▸ **What is being asked**
Retype the material, please. Every line must match.

▸ **Collected material**
++++++

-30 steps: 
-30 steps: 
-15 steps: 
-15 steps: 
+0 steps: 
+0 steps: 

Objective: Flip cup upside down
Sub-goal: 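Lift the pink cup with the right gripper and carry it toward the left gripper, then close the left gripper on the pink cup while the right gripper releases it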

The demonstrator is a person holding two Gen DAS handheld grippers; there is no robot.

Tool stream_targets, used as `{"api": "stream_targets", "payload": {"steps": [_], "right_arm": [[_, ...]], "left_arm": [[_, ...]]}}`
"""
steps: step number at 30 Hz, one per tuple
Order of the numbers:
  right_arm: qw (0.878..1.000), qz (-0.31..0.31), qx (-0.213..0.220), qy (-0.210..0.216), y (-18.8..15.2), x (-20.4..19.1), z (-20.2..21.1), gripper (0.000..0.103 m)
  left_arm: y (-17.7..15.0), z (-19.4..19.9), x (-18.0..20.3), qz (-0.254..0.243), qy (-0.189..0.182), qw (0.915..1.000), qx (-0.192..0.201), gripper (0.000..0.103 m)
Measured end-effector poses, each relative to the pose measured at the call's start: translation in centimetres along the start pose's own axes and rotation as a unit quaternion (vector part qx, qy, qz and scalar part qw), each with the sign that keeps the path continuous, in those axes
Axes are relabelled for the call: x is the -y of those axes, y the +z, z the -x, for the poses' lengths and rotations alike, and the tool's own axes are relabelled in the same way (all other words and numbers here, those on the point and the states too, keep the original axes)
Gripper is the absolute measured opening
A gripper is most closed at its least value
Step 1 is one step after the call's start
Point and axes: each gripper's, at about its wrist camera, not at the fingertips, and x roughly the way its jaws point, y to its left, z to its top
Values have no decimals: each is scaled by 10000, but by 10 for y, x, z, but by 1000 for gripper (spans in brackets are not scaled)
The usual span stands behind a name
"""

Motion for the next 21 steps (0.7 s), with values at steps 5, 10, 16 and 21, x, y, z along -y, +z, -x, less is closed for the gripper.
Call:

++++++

▸ **Your solution**
-30 steps: 
-30 steps: 
-15 steps: 
-15 steps: 
+0 steps: 
+0 steps: 

Objective: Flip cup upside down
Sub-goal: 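Lift the pink cup with the right gripper and carry it toward the left gripper, then close the left gripper on the pink cup while the right gripper releases it
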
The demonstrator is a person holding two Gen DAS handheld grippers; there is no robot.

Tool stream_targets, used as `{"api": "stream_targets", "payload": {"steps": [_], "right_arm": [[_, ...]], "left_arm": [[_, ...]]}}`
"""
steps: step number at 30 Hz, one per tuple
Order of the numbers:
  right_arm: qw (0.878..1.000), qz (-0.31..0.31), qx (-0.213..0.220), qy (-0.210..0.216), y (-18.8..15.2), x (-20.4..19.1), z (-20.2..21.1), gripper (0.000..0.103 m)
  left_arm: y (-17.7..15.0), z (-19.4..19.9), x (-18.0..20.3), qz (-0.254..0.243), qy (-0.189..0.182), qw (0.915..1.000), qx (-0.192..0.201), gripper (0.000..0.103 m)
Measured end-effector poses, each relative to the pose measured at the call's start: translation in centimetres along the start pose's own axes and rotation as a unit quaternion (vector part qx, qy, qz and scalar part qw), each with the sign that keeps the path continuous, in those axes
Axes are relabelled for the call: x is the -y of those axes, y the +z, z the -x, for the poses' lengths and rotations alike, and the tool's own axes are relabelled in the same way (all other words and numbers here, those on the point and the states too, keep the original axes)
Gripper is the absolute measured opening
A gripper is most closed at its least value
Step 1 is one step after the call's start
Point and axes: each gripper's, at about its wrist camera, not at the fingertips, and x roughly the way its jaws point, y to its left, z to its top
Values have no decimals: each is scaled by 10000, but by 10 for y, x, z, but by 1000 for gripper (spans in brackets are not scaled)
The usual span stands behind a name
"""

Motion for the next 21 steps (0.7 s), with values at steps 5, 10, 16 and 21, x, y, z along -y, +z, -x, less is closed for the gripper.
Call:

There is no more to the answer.